Task:
When you retype the data, keep every line exactly as it appears.

*** Opening Material provided ***

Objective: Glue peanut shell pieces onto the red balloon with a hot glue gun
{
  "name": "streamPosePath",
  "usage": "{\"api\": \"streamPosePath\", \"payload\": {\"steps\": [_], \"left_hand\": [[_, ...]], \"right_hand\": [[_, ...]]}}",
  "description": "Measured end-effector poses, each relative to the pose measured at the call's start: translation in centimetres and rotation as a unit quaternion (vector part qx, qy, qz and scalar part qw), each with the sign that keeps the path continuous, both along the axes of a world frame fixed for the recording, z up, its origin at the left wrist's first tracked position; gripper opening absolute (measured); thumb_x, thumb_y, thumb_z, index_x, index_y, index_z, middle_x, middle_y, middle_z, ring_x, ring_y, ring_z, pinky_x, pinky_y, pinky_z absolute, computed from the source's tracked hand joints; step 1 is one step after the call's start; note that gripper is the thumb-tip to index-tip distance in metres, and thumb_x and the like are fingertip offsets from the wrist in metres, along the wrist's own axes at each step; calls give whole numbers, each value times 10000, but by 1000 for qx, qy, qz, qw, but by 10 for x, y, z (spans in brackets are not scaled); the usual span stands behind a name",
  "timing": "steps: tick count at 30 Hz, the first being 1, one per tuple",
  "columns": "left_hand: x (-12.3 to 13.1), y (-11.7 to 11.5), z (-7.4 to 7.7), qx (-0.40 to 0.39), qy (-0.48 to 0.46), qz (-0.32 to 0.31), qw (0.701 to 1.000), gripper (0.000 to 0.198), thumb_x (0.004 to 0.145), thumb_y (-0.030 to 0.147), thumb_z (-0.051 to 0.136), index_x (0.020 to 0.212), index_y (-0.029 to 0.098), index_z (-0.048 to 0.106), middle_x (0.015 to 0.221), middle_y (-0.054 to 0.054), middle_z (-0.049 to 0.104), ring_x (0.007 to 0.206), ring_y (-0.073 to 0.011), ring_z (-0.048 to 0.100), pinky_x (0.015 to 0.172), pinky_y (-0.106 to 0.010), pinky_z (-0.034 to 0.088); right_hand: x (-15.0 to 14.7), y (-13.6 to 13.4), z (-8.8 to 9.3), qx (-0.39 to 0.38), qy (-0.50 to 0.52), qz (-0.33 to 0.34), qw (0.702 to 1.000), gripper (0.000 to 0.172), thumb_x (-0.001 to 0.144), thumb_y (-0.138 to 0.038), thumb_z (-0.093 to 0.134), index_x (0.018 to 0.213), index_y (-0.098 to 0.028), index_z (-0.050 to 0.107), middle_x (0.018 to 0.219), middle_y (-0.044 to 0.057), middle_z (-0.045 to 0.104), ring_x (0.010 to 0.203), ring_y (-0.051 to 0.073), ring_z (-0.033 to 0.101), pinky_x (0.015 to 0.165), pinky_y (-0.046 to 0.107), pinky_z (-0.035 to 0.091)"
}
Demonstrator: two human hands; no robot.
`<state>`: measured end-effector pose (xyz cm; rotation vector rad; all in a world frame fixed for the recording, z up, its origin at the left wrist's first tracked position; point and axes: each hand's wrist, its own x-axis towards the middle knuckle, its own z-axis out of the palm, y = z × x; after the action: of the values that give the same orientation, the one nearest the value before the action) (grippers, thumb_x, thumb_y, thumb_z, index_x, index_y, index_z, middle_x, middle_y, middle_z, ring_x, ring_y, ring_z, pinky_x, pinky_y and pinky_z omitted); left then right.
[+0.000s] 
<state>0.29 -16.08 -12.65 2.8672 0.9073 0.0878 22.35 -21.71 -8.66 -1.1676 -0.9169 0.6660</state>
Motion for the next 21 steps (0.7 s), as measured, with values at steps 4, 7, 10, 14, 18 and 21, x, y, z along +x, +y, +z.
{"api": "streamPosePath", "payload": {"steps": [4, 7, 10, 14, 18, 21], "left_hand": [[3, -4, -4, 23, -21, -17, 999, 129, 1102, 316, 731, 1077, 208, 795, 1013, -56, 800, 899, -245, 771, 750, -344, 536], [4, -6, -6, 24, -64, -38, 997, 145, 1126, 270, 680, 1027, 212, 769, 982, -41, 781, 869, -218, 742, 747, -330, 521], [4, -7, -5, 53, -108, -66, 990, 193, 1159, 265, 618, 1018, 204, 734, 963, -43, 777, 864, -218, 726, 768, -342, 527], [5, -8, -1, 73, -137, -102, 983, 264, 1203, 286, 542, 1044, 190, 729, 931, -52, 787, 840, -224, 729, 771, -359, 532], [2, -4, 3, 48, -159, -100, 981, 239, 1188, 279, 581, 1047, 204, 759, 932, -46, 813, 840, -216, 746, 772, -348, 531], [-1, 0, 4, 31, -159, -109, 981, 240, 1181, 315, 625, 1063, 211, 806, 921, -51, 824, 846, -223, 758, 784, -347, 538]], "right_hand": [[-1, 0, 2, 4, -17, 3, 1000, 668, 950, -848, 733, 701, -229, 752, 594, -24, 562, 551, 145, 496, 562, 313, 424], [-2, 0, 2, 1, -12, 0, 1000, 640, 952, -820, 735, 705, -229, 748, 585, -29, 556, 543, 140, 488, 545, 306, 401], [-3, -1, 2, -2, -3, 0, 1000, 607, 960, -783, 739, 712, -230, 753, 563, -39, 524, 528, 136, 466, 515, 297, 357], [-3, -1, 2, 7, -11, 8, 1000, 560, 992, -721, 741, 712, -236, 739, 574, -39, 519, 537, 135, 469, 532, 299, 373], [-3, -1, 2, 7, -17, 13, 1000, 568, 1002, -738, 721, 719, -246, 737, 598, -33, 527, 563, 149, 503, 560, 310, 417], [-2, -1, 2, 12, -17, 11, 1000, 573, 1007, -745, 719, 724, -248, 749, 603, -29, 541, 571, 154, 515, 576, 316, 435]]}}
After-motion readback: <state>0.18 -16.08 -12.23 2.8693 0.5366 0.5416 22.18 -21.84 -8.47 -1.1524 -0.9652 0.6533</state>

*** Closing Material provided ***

Solution for this exercise:
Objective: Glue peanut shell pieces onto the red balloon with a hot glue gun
{
  "name": "streamPosePath",
  "usage": "{\"api\": \"streamPosePath\", \"payload\": {\"steps\": [_], \"left_hand\": [[_, ...]], \"right_hand\": [[_, ...]]}}",
  "description": "Measured end-effector poses, each relative to the pose measured at the call's start: translation in centimetres and rotation as a unit quaternion (vector part qx, qy, qz and scalar part qw), each with the sign that keeps the path continuous, both along the axes of a world frame fixed for the recording, z up, its origin at the left wrist's first tracked position; gripper opening absolute (measured); thumb_x, thumb_y, thumb_z, index_x, index_y, index_z, middle_x, middle_y, middle_z, ring_x, ring_y, ring_z, pinky_x, pinky_y, pinky_z absolute, computed from the source's tracked hand joints; step 1 is one step after the call's start; note that gripper is the thumb-tip to index-tip distance in metres, and thumb_x and the like are fingertip offsets from the wrist in metres, along the wrist's own axes at each step; calls give whole numbers, each value times 10000, but by 1000 for qx, qy, qz, qw, but by 10 for x, y, z (spans in brackets are not scaled); the usual span stands behind a name",
  "timing": "steps: tick count at 30 Hz, the first being 1, one per tuple",
  "columns": "left_hand: x (-12.3 to 13.1), y (-11.7 to 11.5), z (-7.4 to 7.7), qx (-0.40 to 0.39), qy (-0.48 to 0.46), qz (-0.32 to 0.31), qw (0.701 to 1.000), gripper (0.000 to 0.198), thumb_x (0.004 to 0.145), thumb_y (-0.030 to 0.147), thumb_z (-0.051 to 0.136), index_x (0.020 to 0.212), index_y (-0.029 to 0.098), index_z (-0.048 to 0.106), middle_x (0.015 to 0.221), middle_y (-0.054 to 0.054), middle_z (-0.049 to 0.104), ring_x (0.007 to 0.206), ring_y (-0.073 to 0.011), ring_z (-0.048 to 0.100), pinky_x (0.015 to 0.172), pinky_y (-0.106 to 0.010), pinky_z (-0.034 to 0.088); right_hand: x (-15.0 to 14.7), y (-13.6 to 13.4), z (-8.8 to 9.3), qx (-0.39 to 0.38), qy (-0.50 to 0.52), qz (-0.33 to 0.34), qw (0.702 to 1.000), gripper (0.000 to 0.172), thumb_x (-0.001 to 0.144), thumb_y (-0.138 to 0.038), thumb_z (-0.093 to 0.134), index_x (0.018 to 0.213), index_y (-0.098 to 0.028), index_z (-0.050 to 0.107), middle_x (0.018 to 0.219), middle_y (-0.044 to 0.057), middle_z (-0.045 to 0.104), ring_x (0.010 to 0.203), ring_y (-0.051 to 0.073), ring_z (-0.033 to 0.101), pinky_x (0.015 to 0.165), pinky_y (-0.046 to 0.107), pinky_z (-0.035 to 0.091)"
}
Demonstrator: two human hands; no robot.
`<state>`: measured end-effector pose (xyz cm; rotation vector rad; all in a world frame fixed for the recording, z up, its origin at the left wrist's first tracked position; point and axes: each hand's wrist, its own x-axis towards the middle knuckle, its own z-axis out of the palm, y = z × x; after the action: of the values that give the same orientation, the one nearest the value before the action) (grippers, thumb_x, thumb_y, thumb_z, index_x, index_y, index_z, middle_x, middle_y, middle_z, ring_x, ring_y, ring_z, pinky_x, pinky_y and pinky_z omitted); left then right.
[+0.000s] 
<state>0.29 -16.08 -12.65 2.8672 0.9073 0.0878 22.35 -21.71 -8.66 -1.1676 -0.9169 0.6660</state>
Motion for the next 21 steps (0.7 s), as measured, with values at steps 4, 7, 10, 14, 18 and 21, x, y, z along +x, +y, +z.
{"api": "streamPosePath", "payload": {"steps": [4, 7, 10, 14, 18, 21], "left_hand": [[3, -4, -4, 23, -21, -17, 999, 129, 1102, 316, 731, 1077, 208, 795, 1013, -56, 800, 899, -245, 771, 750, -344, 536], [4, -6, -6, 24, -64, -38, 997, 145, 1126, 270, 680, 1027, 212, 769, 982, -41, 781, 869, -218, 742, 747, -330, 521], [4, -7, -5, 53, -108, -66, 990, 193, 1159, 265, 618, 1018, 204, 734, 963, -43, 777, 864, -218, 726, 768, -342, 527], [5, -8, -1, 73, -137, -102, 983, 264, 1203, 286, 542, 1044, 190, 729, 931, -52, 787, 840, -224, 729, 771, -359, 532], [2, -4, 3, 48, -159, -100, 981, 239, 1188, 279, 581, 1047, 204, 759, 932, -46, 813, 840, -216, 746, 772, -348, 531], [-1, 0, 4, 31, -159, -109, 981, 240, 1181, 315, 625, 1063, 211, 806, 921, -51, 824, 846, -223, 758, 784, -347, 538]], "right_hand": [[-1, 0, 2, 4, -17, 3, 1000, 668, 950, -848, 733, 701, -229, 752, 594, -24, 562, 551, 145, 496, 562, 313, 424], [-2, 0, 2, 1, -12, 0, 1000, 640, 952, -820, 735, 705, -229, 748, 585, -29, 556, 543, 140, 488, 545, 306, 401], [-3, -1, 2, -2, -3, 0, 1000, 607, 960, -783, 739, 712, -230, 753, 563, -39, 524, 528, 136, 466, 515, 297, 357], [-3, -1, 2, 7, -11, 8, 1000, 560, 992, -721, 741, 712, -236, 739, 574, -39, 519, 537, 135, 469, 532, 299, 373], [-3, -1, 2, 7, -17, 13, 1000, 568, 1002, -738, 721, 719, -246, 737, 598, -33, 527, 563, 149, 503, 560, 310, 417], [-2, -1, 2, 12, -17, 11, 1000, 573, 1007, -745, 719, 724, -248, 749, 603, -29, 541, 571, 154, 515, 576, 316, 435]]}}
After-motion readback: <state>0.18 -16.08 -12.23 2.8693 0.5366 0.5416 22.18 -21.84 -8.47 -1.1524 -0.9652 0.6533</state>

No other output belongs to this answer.